#### Available data

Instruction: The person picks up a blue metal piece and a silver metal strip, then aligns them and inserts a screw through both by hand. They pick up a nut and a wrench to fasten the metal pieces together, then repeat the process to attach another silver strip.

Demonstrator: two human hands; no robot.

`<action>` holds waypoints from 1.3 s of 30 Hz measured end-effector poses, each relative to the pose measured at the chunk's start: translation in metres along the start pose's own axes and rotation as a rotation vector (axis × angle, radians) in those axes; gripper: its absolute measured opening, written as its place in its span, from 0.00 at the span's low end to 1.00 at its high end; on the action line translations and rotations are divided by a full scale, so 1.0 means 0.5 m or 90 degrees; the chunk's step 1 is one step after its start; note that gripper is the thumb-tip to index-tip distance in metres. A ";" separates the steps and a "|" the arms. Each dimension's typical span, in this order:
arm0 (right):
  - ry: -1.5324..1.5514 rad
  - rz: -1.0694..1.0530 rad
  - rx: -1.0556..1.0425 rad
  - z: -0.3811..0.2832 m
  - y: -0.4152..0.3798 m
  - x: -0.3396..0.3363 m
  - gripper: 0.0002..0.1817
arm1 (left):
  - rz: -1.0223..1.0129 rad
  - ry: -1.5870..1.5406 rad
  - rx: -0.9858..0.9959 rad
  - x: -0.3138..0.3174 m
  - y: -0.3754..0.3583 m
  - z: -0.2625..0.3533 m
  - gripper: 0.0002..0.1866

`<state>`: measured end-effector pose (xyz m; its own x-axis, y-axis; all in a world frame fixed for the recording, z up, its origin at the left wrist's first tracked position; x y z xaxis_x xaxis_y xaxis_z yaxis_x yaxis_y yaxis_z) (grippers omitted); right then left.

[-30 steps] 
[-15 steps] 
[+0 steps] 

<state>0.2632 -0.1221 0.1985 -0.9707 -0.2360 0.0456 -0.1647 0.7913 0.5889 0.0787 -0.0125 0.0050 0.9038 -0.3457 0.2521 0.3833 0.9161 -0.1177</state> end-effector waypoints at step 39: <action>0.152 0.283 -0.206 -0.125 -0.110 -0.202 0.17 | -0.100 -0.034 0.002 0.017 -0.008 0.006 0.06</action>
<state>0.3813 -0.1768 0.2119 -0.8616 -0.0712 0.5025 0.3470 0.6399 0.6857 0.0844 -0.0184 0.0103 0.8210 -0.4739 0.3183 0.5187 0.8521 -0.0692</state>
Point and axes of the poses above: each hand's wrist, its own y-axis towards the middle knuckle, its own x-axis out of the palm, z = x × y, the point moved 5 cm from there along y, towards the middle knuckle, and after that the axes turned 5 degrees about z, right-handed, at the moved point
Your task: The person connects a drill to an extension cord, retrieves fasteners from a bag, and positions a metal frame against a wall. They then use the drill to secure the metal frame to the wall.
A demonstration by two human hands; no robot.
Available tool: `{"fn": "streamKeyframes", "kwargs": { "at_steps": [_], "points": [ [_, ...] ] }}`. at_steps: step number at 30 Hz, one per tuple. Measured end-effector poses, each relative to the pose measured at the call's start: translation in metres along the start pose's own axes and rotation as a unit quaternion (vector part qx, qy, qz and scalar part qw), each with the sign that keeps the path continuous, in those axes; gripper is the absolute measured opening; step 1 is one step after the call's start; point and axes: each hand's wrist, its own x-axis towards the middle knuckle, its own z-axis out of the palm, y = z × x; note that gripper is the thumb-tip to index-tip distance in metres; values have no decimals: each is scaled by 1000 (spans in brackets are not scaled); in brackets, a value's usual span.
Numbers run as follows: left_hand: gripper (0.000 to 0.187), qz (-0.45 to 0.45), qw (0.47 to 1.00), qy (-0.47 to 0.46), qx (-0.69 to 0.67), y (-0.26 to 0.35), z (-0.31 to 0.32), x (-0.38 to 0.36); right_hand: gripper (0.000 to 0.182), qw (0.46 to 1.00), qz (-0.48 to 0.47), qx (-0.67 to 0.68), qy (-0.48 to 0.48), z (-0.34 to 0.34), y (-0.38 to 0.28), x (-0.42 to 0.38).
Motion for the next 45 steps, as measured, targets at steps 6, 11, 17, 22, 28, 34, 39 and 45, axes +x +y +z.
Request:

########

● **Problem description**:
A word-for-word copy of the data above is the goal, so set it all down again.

● **Output of the exercise**:
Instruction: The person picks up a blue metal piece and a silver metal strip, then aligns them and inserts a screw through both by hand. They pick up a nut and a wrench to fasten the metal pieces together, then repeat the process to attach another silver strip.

Demonstrator: two human hands; no robot.

`<action>` holds waypoints from 1.3 s of 30 Hz measured end-effector poses, each relative to the pose measured at the chunk's start: translation in metres along the start pose's own axes and rotation as a rotation vector (axis × angle, radians) in those axes; gripper: its absolute measured opening, written as its place in its span, from 0.00 at the span's low end to 1.00 at its high end; on the action line translations and rotations are divided by a full scale, so 1.0 means 0.5 m or 90 degrees; the chunk's step 1 is one step after its start; note that gripper is the thumb-tip to index-tip distance in metres. A ";" separates the steps and a "|" the arms. Each dimension's typical span, in this order:
arm0 (right):
  - ry: -1.5324..1.5514 rad
  - rz: -1.0694..1.0530 rad
  - rx: -1.0556..1.0425 rad
  - z: -0.3811..0.2832 m
  - y: -0.4152..0.3798 m
  - x: -0.3396..0.3363 m
  - gripper: 0.0002..0.1817
arm1 (left):
  - rz: -1.0223..1.0129 rad
  - ry: -1.5870..1.5406 rad
  - rx: -0.9858..0.9959 rad
  - x: -0.3138..0.3174 m
  - y: -0.3754..0.3583 m
  - z: -0.2625..0.3533 m
  - gripper: 0.0002..0.1866

`<state>`: measured end-effector pose (xyz m; its own x-axis, y-axis; all in a world frame fixed for the recording, z up, its origin at the left wrist's first tracked position; x y z xaxis_x xaxis_y xaxis_z yaxis_x yaxis_y yaxis_z) (grippers omitted); right then left.

[-30 steps] 
[-15 steps] 
[+0 steps] 

<state>0.2632 -0.1221 0.1985 -0.9707 -0.2360 0.0456 -0.1647 0.7913 0.5889 0.0787 -0.0125 0.0050 0.9038 -0.3457 0.2521 0.3833 0.9161 -0.1177</state> end-effector waypoints at step 39: <action>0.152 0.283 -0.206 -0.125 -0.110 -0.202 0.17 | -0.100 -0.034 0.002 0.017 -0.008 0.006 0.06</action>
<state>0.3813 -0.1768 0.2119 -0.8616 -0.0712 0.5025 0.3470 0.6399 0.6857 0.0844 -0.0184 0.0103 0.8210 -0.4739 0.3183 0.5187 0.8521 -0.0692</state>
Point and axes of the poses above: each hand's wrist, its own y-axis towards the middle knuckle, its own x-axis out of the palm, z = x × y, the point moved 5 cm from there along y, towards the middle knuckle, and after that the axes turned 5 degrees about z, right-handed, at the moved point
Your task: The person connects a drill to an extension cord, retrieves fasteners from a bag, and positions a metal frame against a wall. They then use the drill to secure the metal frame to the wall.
A demonstration by two human hands; no robot.
Available tool: `{"fn": "streamKeyframes", "kwargs": { "at_steps": [_], "points": [ [_, ...] ] }}`. at_steps: step number at 30 Hz, one per tuple. Measured end-effector poses, each relative to the pose measured at the call's start: translation in metres along the start pose's own axes and rotation as a unit quaternion (vector part qx, qy, qz and scalar part qw), each with the sign that keeps the path continuous, in those axes; gripper is the absolute measured opening; step 1 is one step after the call's start; point and axes: each hand's wrist, its own x-axis towards the middle knuckle, its own z-axis out of the palm, y = z × x; note that gripper is the thumb-tip to index-tip distance in metres; values have no decimals: each is scaled by 1000 (spans in brackets are not scaled); in brackets, a value's usual span.
Numbers run as follows: left_hand: gripper (0.000 to 0.187), qz (-0.45 to 0.45), qw (0.47 to 1.00), qy (-0.47 to 0.46), qx (-0.69 to 0.67), y (-0.26 to 0.35), z (-0.31 to 0.32), x (-0.38 to 0.36); right_hand: gripper (0.000 to 0.182), qw (0.46 to 1.00), qz (-0.48 to 0.47), qx (-0.67 to 0.68), qy (-0.48 to 0.48), z (-0.34 to 0.34), y (-0.38 to 0.28), x (-0.42 to 0.38).
Motion for the next 45 steps, as measured, targets at steps 6, 11, 17, 22, 28, 34, 39 and 45, axes +x +y +z.
Request:

This concludes the response.